• [Problem details]: Filter the listing below for "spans" and report every line that has it.

┌────────

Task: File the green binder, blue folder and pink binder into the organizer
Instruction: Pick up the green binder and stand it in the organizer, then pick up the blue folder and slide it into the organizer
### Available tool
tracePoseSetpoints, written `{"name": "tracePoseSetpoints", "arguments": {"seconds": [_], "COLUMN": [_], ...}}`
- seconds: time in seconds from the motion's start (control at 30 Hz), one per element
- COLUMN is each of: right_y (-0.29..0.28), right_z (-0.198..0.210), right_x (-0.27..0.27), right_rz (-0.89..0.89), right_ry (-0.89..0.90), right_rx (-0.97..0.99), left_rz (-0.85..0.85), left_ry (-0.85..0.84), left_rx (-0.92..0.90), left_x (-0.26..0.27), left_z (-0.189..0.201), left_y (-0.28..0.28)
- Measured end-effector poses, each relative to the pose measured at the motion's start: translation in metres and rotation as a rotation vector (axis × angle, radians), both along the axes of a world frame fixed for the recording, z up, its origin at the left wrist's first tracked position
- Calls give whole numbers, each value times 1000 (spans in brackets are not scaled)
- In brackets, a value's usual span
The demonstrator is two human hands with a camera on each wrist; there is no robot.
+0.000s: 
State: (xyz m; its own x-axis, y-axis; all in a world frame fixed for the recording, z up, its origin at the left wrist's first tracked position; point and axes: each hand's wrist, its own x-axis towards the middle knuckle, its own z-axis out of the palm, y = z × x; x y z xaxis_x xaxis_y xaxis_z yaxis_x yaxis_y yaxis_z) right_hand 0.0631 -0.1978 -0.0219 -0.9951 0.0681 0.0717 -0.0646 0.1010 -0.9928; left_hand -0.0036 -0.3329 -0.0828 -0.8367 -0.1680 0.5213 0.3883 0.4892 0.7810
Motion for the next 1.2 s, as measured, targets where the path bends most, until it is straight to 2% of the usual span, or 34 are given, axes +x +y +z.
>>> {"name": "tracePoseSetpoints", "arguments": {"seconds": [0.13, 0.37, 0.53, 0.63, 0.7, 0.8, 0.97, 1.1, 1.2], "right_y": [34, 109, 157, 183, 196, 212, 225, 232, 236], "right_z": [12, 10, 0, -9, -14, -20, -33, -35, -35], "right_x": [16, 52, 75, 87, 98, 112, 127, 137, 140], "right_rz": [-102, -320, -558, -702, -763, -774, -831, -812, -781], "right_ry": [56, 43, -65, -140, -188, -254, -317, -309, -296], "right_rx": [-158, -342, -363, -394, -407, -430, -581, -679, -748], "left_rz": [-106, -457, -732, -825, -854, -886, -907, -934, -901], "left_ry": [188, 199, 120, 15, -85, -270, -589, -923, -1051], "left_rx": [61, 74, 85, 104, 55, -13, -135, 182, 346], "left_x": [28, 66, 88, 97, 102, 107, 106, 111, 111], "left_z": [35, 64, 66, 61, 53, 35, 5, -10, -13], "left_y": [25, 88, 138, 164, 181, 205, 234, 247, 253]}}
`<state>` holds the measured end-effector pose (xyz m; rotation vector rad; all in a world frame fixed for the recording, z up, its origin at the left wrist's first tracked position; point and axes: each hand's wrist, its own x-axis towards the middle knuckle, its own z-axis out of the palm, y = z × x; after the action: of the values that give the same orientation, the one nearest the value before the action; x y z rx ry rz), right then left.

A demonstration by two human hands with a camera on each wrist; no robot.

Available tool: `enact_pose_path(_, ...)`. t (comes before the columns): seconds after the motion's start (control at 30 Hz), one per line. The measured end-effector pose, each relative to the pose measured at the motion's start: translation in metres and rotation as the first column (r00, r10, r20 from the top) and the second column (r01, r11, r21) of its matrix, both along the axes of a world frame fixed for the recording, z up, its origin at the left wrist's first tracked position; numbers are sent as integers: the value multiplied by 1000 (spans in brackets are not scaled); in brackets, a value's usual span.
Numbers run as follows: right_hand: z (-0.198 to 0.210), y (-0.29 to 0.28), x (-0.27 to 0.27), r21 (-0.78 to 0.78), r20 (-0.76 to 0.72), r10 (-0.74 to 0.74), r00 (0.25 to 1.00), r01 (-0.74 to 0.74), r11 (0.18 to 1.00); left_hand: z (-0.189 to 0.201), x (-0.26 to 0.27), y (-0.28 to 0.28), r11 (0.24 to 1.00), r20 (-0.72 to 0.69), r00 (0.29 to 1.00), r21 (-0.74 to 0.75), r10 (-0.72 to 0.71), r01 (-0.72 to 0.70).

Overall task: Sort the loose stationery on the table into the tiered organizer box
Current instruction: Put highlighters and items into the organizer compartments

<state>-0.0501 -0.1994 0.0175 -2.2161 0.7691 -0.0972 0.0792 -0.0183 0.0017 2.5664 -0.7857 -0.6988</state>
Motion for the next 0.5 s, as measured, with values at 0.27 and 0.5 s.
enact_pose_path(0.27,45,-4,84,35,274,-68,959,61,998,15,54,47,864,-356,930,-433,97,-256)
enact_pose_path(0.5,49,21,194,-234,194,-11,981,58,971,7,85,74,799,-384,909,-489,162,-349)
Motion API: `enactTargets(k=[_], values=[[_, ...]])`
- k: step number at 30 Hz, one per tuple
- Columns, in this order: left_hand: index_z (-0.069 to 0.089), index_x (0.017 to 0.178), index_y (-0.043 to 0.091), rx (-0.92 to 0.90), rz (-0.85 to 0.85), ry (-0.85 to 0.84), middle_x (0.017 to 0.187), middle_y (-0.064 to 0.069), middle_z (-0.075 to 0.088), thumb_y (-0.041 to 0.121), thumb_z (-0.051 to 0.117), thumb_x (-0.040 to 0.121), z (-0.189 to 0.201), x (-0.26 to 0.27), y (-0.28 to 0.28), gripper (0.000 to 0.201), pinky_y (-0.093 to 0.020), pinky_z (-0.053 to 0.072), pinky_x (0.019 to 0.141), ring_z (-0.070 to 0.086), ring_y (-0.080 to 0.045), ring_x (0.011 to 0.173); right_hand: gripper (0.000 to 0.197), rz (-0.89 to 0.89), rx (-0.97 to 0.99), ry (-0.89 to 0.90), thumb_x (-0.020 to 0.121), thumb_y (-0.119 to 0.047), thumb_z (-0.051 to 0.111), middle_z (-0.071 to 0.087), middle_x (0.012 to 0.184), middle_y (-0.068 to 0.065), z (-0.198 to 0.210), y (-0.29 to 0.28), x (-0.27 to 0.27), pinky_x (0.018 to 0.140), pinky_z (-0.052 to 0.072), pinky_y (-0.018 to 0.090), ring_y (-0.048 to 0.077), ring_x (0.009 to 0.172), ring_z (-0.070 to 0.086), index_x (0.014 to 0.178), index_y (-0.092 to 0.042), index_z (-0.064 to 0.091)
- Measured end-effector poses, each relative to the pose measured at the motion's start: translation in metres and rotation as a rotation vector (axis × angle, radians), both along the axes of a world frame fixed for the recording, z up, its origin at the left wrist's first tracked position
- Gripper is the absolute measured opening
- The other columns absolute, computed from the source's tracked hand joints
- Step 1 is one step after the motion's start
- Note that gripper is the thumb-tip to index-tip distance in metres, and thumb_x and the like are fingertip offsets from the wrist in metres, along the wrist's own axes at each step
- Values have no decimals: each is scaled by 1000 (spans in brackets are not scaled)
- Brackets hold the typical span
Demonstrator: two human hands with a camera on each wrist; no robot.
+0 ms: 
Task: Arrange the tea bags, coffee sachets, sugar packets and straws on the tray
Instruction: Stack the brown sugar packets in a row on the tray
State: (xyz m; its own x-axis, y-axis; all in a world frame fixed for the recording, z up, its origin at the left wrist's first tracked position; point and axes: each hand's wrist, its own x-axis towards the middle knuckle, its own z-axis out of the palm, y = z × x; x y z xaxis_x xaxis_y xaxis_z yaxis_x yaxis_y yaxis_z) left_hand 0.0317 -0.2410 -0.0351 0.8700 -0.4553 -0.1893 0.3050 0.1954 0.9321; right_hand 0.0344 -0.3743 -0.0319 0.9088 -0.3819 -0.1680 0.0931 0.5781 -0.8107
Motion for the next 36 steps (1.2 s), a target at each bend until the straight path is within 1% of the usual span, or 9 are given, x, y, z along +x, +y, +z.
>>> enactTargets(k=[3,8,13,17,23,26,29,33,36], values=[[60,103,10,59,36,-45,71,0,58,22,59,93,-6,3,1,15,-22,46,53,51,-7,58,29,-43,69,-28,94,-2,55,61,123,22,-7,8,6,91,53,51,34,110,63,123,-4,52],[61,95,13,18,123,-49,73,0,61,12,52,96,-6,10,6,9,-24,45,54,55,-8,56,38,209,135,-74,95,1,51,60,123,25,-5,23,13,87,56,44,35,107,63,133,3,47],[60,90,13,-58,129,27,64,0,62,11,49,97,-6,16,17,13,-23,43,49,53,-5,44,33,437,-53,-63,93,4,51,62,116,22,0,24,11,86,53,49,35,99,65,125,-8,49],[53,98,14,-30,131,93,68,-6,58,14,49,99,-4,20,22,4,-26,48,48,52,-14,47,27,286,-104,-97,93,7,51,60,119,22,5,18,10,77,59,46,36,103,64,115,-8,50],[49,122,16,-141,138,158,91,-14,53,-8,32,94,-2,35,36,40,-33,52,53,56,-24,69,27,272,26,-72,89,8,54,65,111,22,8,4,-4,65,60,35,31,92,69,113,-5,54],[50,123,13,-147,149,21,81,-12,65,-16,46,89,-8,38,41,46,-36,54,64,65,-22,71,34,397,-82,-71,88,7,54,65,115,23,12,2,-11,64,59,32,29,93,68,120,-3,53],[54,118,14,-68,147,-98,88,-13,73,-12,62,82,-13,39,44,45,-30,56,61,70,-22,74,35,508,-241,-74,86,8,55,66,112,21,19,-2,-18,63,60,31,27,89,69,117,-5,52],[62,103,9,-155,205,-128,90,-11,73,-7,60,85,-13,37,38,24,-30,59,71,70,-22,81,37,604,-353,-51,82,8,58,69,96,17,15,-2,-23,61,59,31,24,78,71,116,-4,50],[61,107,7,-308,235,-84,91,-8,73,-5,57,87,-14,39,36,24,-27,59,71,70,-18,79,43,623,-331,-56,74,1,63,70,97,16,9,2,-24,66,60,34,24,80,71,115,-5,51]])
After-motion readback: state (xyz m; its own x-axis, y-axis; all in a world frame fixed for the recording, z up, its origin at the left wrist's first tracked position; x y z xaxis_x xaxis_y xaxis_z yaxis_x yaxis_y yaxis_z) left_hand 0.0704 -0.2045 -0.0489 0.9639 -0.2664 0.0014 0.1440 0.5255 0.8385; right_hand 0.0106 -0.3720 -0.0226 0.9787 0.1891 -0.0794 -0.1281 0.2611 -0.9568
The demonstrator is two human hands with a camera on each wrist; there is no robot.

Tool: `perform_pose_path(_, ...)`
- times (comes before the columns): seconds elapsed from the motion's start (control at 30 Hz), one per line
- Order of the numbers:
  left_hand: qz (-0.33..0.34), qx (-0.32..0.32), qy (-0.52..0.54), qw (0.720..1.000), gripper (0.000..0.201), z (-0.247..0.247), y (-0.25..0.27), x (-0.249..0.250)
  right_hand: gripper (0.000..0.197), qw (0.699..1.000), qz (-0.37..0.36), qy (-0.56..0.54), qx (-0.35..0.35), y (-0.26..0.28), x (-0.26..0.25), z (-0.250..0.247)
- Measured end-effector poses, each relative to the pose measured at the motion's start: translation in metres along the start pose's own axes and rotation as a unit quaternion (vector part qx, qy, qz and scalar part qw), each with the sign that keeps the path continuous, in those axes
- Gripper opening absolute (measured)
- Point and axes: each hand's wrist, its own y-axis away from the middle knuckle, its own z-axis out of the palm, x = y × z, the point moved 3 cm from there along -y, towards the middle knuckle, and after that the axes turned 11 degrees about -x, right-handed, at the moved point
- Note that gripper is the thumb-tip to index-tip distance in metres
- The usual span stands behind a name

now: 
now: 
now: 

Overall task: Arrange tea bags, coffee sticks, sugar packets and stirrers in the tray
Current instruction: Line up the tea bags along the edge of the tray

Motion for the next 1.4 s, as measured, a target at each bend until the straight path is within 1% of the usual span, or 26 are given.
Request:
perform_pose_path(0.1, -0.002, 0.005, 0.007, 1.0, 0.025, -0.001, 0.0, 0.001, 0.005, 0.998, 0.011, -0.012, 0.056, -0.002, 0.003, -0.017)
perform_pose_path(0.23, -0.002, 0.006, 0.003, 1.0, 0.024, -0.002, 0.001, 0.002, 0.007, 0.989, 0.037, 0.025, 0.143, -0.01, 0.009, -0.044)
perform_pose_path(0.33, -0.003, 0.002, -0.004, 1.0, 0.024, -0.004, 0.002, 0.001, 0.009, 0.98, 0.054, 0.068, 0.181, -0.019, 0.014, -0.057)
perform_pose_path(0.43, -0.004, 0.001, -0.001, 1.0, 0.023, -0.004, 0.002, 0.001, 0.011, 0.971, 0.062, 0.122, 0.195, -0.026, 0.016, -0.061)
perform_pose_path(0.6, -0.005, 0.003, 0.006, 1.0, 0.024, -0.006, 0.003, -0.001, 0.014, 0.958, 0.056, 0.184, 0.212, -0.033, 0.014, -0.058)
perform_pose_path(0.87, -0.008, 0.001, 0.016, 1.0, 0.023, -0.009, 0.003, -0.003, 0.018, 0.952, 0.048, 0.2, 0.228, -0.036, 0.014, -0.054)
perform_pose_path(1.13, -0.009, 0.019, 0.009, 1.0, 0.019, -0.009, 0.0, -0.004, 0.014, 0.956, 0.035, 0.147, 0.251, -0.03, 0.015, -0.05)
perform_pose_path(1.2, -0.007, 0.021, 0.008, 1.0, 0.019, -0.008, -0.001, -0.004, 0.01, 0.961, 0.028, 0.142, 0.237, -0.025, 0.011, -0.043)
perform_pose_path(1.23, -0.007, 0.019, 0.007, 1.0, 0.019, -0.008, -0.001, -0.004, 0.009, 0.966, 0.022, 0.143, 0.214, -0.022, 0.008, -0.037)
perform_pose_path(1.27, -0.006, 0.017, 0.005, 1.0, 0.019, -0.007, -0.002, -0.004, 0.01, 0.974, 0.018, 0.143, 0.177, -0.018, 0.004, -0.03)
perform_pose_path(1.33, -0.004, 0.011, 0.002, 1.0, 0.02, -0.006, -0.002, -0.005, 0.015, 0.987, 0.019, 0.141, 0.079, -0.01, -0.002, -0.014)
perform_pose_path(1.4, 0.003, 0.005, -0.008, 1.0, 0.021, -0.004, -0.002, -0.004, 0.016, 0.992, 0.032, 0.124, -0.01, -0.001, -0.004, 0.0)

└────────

• [Answer box]:
- Calls give whole numbers, each value times 1000 (spans in brackets are not scaled)
Available tool: `enact_pose_path(_, ...)`. t (comes before the columns): seconds after the motion's start (control at 30 Hz), one per line. The measured end-effector pose, each relative to the pose measured at the motion's start: translation in metres and rotation as the first column (r00, r10, r20 from the top) and the second column (r01, r11, r21) of its matrix, both along the axes of a world frame fixed for the recording, z up, its origin at the left wrist's first tracked position; numbers are sent as integers: the value multiplied by 1000 (spans in brackets are not scaled); in brackets, a value's usual span.
- Values have no decimals: each is scaled by 1000 (spans in brackets are not scaled)

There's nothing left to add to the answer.